**The problem**
Once the pictures are removed, reproduce what is left of the data below exactly.

++++ Information

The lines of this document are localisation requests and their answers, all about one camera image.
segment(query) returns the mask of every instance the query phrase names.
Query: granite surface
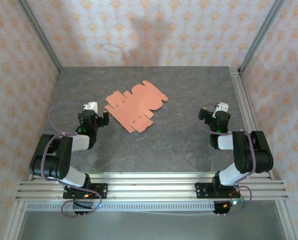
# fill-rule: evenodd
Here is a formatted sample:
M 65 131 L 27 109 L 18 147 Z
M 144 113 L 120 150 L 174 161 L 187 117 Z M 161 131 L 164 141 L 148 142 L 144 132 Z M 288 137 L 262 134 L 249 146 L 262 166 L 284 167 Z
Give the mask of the granite surface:
M 233 162 L 233 152 L 214 150 L 209 128 L 198 119 L 200 108 L 214 111 L 215 103 L 229 104 L 228 129 L 244 128 L 228 67 L 65 67 L 62 69 L 52 105 L 60 102 L 97 102 L 102 115 L 106 97 L 123 93 L 148 80 L 168 101 L 153 111 L 153 124 L 144 132 L 128 133 L 110 115 L 108 126 L 99 128 L 90 150 L 76 151 L 71 165 L 83 172 L 213 172 Z M 59 106 L 53 123 L 62 131 L 74 132 L 79 125 L 79 106 Z M 47 122 L 45 133 L 56 133 Z

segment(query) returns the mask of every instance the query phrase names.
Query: wall
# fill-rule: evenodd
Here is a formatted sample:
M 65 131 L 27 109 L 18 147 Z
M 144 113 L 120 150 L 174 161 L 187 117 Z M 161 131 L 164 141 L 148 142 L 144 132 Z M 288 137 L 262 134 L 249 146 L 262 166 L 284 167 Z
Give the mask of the wall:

++++++++

**Written response**
The lines of this document are localisation requests and their answers, all about one camera image.
segment(query) returns the mask of every instance the query phrase names.
Query: granite surface
# fill-rule: evenodd
Here is a formatted sample:
M 65 131 L 27 109 L 18 147 Z
M 144 113 L 120 150 L 174 161 L 187 117 Z M 161 131 L 164 141 L 148 142 L 144 132 Z M 288 137 L 262 134 L 249 146 L 262 166 L 284 167 Z
Give the mask of the granite surface:
M 233 162 L 233 152 L 214 150 L 209 128 L 198 119 L 200 108 L 214 111 L 215 103 L 229 104 L 228 129 L 244 128 L 228 67 L 65 67 L 62 69 L 52 105 L 60 102 L 97 102 L 102 115 L 106 97 L 123 93 L 148 80 L 168 101 L 153 111 L 153 124 L 144 132 L 128 133 L 110 115 L 108 126 L 99 128 L 90 150 L 76 151 L 71 165 L 83 172 L 213 172 Z M 59 106 L 53 123 L 62 131 L 74 132 L 79 125 L 79 106 Z M 47 122 L 45 133 L 56 133 Z

segment(query) returns the mask of every instance the query phrase names.
Query: wall
# fill-rule: evenodd
Here is a formatted sample:
M 65 131 L 27 109 L 18 147 Z
M 144 113 L 120 150 L 174 161 L 187 117 Z M 161 131 L 164 141 L 148 142 L 144 132 Z M 288 137 L 262 134 L 249 146 L 262 166 L 284 167 Z
Give the mask of the wall:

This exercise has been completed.